Malignancy can be suppressed by the immune system. However, the classes of immunosurveillance responses and their mode of tumor sensing remain incompletely understood. Here, we show that although clear cell renal cell carcinoma (ccRCC) was infiltrated by exhaustion-phenotype CD8⁺ T cells that negatively correlated with patient prognosis, chromophobe RCC (chRCC) had abundant infiltration of granzyme A-expressing intraepithelial type 1 innate lymphoid cells (ILC1s) that positively associated with patient survival. Interleukin-15 (IL-15) promoted ILC1 granzyme A expression and cytotoxicity, and IL-15 expression in chRCC tumor tissue positively tracked with the ILC1 response. An ILC1 gene signature also predicted survival of a subset of breast cancer patients in association with IL-15 expression. Notably, ILC1s directly interacted with cancer cells, and IL-15 produced by cancer cells supported the expansion and anti-tumor function of ILC1s in a murine breast cancer model. Thus, ILC1 sensing of cancer cell IL-15 defines an immunosurveillance mechanism of epithelial malignancies.

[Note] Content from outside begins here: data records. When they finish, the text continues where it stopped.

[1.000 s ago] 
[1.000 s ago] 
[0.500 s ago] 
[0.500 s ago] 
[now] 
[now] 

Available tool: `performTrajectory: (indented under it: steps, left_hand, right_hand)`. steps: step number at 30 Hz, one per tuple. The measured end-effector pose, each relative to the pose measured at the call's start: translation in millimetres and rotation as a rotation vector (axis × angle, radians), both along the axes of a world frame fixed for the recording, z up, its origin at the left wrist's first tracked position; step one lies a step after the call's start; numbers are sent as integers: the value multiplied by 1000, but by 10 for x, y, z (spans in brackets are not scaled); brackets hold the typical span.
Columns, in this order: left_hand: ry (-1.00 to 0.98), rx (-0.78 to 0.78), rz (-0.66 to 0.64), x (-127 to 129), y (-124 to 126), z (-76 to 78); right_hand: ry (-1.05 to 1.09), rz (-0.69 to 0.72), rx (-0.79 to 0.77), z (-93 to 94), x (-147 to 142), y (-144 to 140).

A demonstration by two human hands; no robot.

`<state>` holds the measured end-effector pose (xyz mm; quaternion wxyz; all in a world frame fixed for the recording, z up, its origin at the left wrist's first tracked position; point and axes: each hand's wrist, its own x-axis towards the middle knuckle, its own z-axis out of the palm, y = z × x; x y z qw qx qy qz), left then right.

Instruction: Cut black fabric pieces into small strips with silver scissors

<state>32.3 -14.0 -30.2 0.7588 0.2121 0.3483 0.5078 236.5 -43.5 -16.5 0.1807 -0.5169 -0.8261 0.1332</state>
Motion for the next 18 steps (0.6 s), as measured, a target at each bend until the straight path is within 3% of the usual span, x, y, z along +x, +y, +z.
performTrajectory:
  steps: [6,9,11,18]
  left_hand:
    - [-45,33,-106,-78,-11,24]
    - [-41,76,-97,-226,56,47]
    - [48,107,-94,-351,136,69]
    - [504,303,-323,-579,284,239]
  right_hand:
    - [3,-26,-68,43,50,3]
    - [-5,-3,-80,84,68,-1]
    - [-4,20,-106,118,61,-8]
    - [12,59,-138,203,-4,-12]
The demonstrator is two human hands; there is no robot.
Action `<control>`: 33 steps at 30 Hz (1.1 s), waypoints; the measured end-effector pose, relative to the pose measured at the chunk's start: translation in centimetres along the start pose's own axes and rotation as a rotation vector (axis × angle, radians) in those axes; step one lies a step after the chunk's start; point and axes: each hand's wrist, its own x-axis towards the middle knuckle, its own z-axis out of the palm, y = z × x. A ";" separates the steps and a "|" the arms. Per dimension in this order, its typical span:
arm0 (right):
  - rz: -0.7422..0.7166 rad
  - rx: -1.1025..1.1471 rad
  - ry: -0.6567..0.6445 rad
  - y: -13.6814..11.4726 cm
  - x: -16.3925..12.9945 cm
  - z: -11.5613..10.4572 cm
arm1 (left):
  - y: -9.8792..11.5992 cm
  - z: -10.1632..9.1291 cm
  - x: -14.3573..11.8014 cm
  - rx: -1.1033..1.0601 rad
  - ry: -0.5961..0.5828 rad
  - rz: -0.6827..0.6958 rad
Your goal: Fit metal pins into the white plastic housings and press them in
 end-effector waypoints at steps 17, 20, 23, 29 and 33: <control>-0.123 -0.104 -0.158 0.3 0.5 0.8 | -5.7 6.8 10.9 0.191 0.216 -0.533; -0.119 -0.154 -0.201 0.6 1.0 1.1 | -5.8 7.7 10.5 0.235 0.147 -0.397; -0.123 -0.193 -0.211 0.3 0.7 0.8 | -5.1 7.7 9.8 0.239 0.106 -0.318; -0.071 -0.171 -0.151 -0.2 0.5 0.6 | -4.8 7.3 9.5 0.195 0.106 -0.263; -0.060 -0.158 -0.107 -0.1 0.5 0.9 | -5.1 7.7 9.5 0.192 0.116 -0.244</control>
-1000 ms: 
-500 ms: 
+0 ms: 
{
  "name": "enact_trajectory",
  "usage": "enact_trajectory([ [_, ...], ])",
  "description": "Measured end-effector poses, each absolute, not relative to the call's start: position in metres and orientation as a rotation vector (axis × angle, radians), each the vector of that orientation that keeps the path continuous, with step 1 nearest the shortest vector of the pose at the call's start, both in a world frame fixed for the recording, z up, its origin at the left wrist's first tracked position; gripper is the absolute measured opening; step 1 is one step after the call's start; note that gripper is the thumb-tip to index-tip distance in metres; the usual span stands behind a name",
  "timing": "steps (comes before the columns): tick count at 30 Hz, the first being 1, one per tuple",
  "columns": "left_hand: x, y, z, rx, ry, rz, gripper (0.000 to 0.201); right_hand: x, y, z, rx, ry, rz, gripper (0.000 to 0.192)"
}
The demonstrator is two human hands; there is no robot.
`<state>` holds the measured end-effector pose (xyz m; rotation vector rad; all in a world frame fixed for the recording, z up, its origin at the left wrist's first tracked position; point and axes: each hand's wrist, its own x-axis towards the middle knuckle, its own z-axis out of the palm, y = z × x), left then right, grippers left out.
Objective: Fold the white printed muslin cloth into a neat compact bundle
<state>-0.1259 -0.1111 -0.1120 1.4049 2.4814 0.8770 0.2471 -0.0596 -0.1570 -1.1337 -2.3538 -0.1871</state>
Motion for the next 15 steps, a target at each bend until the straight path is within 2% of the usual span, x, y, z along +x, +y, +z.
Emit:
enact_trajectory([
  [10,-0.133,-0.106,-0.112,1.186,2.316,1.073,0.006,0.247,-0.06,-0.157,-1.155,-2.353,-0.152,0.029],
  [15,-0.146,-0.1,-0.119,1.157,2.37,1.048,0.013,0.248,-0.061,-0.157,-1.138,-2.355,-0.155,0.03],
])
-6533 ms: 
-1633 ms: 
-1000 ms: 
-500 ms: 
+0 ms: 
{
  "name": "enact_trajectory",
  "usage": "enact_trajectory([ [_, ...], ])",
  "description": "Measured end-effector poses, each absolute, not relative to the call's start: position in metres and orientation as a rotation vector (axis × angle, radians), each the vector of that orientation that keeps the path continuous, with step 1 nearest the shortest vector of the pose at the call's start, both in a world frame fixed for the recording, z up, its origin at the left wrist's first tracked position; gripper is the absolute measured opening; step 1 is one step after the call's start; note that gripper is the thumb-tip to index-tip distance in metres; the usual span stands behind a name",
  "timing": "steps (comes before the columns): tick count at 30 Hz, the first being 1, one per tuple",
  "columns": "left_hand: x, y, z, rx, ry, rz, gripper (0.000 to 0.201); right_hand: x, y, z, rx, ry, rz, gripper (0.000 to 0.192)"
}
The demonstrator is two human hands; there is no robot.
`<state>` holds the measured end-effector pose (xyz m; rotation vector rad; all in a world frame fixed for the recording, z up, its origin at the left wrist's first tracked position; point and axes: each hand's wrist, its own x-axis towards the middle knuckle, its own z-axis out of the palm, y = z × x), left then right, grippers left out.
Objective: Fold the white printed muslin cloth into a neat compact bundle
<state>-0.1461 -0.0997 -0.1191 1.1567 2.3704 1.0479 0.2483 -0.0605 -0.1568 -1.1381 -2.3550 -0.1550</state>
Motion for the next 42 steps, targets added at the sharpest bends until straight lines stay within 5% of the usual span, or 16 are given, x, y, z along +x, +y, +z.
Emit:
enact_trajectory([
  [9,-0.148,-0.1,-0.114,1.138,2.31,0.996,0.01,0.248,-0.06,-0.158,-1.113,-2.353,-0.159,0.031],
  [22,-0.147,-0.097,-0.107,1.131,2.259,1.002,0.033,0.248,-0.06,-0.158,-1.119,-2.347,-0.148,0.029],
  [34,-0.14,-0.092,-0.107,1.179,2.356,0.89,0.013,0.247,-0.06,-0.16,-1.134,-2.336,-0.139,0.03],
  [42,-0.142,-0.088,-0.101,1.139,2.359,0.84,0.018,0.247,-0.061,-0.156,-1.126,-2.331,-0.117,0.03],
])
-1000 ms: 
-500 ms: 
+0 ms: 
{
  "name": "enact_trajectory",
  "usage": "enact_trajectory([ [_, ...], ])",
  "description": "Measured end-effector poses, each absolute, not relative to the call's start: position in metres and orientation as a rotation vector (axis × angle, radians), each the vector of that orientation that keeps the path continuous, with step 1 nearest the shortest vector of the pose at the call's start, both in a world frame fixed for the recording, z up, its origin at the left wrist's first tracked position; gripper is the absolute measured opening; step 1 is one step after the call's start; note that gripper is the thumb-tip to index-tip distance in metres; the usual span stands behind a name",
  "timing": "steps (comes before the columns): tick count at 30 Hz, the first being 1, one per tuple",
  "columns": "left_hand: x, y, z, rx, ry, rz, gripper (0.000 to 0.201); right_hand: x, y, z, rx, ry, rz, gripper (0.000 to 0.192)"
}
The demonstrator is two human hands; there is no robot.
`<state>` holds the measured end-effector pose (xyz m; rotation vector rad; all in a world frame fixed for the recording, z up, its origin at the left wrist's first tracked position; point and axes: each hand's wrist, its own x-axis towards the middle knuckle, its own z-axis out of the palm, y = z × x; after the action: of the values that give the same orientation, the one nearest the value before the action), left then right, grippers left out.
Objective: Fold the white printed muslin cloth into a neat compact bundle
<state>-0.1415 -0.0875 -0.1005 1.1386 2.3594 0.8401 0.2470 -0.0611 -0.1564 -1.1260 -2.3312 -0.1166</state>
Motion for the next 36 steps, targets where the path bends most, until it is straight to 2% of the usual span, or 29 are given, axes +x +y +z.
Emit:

免疫系统可以抑制恶性肿瘤。然而，免疫监视反应的类别及其肿瘤感知模式仍未完全了解。在这里，我们表明虽然透明细胞肾细胞癌 (ccRCC) 被耗竭表型 CD8 ^+浸润与患者预后呈负相关的 T 细胞，嫌色细胞 RCC (chRCC) 大量浸润表达颗粒酶 A 的上皮内 1 型先天性淋巴样细胞 (ILC1s)，这与患者生存呈正相关。白细胞介素 15 (IL-15) 促进 ILC1 颗粒酶 A 表达和细胞毒性，并且 chRCC 肿瘤组织中的 IL-15 表达与 ILC1 反应呈正相关。ILC1 基因特征还预测了与 IL-15 表达相关的一部分乳腺癌患者的存活率。值得注意的是，ILC1s 直接与癌细胞相互作用，癌细胞产生的 IL-15 支持 ILC1s 在小鼠乳腺癌模型中的扩增和抗肿瘤功能。因此，癌细胞 IL-15 的 ILC1 感应定义了上皮恶性肿瘤的免疫监视机制。